Wednesday was a better day in many ways after a bit of an unpleasant night. We finally got some pain management sorted which appears to be working.
In this post I wanted to give a shout to an awesome charity called Supershoes. They customise a pair of Converse trainers for children with cancer, you just tell them what your kid is into and their artists hand paint it on.
We received Kip’s ones today, featuring R2D2, Wall-E, the Octonauts and #SmellyPantsWee on each side.
It’s a wonderful gift, completely unique and a brilliant idea. Once Kip is a bit more mobile I know he’s going to love wearing them!

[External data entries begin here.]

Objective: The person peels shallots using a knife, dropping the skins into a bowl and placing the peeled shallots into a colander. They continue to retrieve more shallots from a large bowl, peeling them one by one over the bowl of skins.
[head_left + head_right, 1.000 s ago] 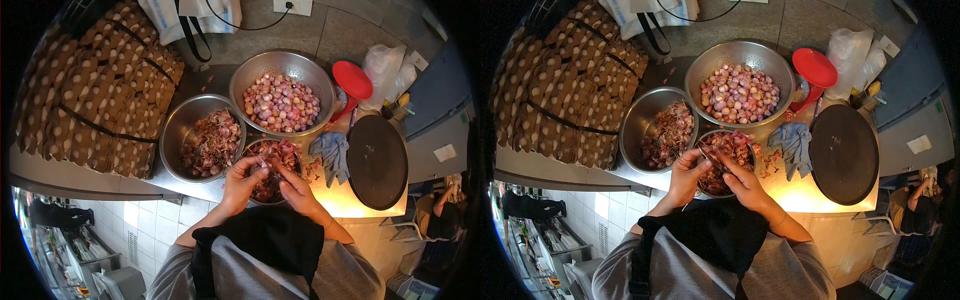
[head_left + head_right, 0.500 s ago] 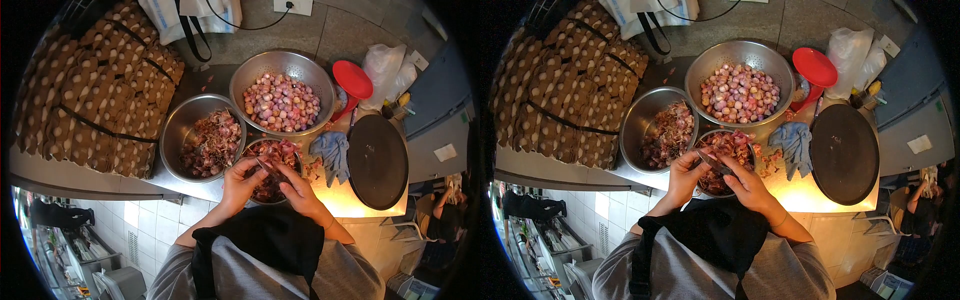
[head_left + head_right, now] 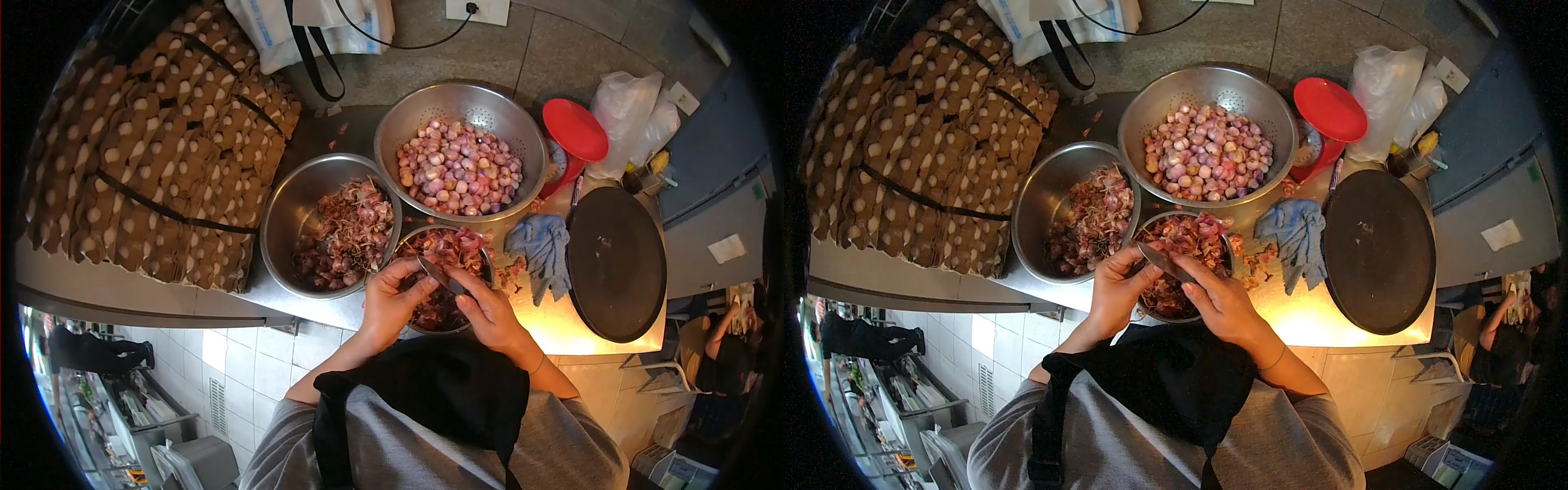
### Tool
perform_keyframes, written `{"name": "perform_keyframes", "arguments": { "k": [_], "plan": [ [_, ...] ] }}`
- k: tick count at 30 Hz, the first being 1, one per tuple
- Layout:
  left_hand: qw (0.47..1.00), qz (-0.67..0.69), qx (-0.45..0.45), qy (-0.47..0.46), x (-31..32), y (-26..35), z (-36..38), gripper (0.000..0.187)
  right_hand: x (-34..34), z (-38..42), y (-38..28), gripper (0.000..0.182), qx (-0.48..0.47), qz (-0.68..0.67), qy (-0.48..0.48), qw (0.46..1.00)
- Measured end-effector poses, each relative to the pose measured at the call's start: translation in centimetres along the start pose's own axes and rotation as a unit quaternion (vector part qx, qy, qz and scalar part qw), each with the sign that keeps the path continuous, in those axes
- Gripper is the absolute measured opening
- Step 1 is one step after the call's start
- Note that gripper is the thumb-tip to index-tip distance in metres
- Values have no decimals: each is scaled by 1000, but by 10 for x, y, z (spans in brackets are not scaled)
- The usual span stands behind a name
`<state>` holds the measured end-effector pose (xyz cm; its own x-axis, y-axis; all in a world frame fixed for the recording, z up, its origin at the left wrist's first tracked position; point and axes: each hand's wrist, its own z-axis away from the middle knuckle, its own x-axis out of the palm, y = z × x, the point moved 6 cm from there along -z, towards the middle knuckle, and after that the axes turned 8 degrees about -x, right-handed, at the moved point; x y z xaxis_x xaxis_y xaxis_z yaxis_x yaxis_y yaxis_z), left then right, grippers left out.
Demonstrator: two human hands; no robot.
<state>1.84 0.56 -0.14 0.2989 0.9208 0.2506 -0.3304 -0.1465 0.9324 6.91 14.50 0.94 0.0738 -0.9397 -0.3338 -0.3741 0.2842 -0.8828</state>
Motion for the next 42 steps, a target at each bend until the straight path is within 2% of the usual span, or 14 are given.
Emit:
{"name": "perform_keyframes", "arguments": {
  "k": [7,10,13,14,16,18,21,22,27,31,37,39,42],
  "plan": [
    [1000,-13,2,1,1,1,-1,20,4,3,10,37,23,-144,14,989],
    [1000,-19,9,-3,1,1,-1,21,2,2,5,38,42,-90,-19,995],
    [1000,-22,6,-12,0,-3,-3,24,3,3,14,37,-25,-49,9,998],
    [1000,-18,1,-13,0,-4,-3,27,5,6,22,37,31,-152,5,988],
    [1000,2,-2,-24,3,-2,-3,32,11,11,29,37,140,-350,-5,926],
    [998,33,4,-44,7,5,-1,37,11,11,33,36,145,-362,24,921],
    [998,-24,27,-51,1,-1,-6,44,10,12,37,36,155,-393,36,906],
    [998,-23,4,-63,2,-3,-6,43,10,12,37,37,159,-405,34,900],
    [990,52,-97,-86,9,-15,-8,39,15,12,38,37,181,-418,38,890],
    [990,82,-92,-66,9,-16,-10,32,14,11,35,37,197,-418,42,886],
    [979,181,-55,-77,5,-11,-10,26,-1,6,31,40,177,-313,92,929],
    [979,177,-39,-95,1,-13,-11,24,1,6,28,41,161,-299,49,940],
    [986,131,-69,-72,-2,-13,-12,23,6,11,28,41,153,-311,15,938]
  ]
}}
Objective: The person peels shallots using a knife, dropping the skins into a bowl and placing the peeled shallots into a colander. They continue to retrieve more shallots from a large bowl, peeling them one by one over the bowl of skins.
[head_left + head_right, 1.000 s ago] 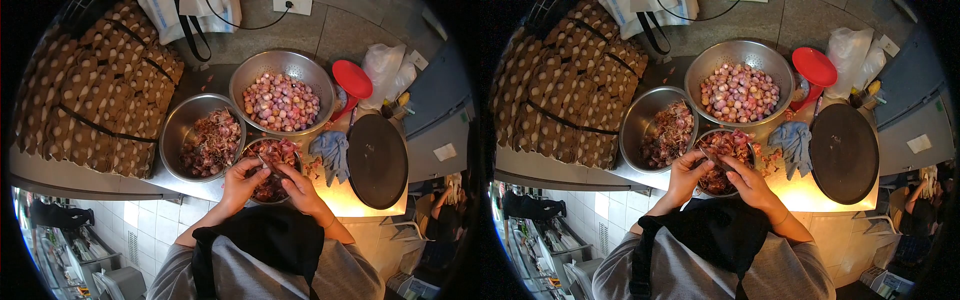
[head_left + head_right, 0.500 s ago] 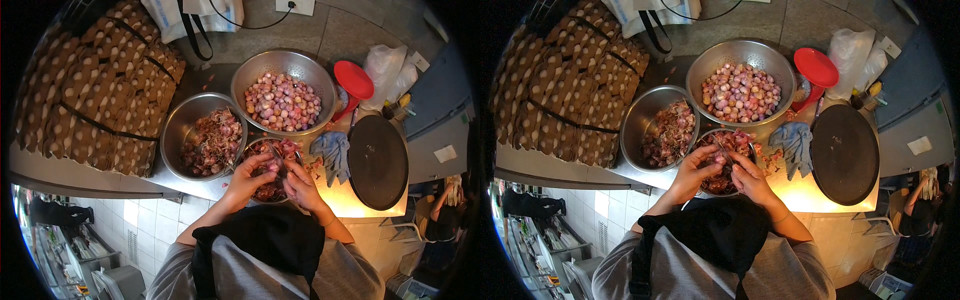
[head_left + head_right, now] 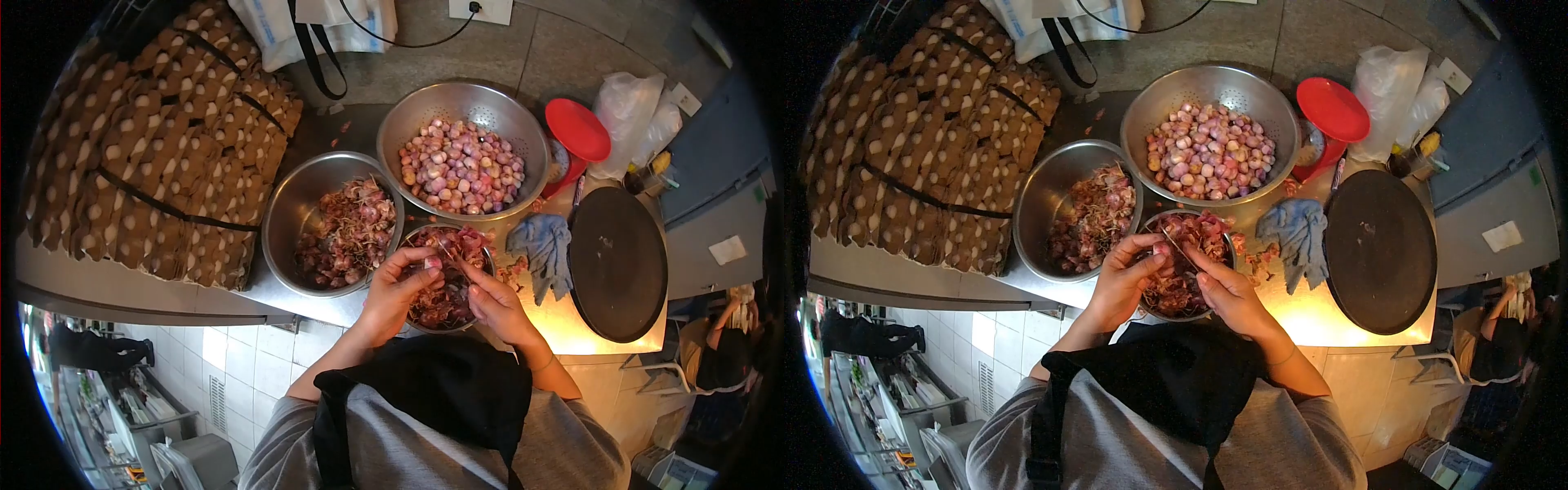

We had a changeover again; as Kip has been less well and sleeping through the day, we had fewer visits from the play therapists and other professionals; in turn that means not having an opportunity to get off the ward even for ten minutes, which really affects how long we can stay in without it getting to us.
Hopefully now with better pain management that will start to change as Kip really benefits from the sessions, as do Sarah and I!
Still no sign of action from the bone marrow, but we’ll know more at the weekend.
Today is three weeks since the stem cells were transplanted into Kip’s bloodstream. We (and the team here) had been expecting to see white cells showing up in his bloodstream a week ago, but still nothing today. So, today he was administered a dose of Granulocyte Culture Stimulating Factor (GCSF – and good grief does that need a catchier name) which, over the next two or three days, should stimulate any stem cells in his bone marrow to start doing what bone marrow is meant to do and start producing white blood cells.
Until these cells start working, Kip remains without an immune system and so he’s been vulnerable to, well, virtually everything. The fevers have continued today, though much improved from yesterday, and the lack of functioning bone marrow meant he needed platelets today as well.
Effectively managing pain is a bit of an issue as well; the bubbly and active boy we all know has been lethargic, irritable and upset for a couple of days. Hopefully in the morning we can manage to get him hooked up to the horse tranquilisers again!
Despite the downsides, he is at least still going and still determined. We get to read together and watch Tom & Jerry. Occasionally we get a smile. Hoping for progress by the weekend.
Also, and this is unrelated, the UK Government are corrupt imbeciles. That is all.
A picture from happier times, three years ago when Kip had his first central line removed. He’d had quite a day in the hospital with a suspected line infection that meant it had to come out but, because of the infection he had to go last on the list; he was fasting from 3am to 7pm and the wonderful surgical team stayed late to make sure he was seen.
Today there are still questions of line infection, as the rhinovirus explanation we so confidently shared the other day turns out to be just one of those things and doesn’t properly explain his symptoms. A new bug was found in some samples, and it’s not certain if it came from him or was a contaminant introduced in the testing. Since growing the culture takes 48 hours, it’s an incredibly frustrating delay.
All that and still no sign of those donated stem cells working.
So tomorrow he will have a medicine called G-CSF, which is a protein designed to give the embryonic immune system a bit of a nudge towards being productive. Hopefully we’ll then find out by the end of the week if this whole process has actually worked or not. The former is likely, the latter doesn’t really bear thinking about.
The worst part of today is that Kip has been quite poorly, lethargic and very congested, so he’s tired and fed up and not at all his joyful loving self. That’s the hardest bit to watch.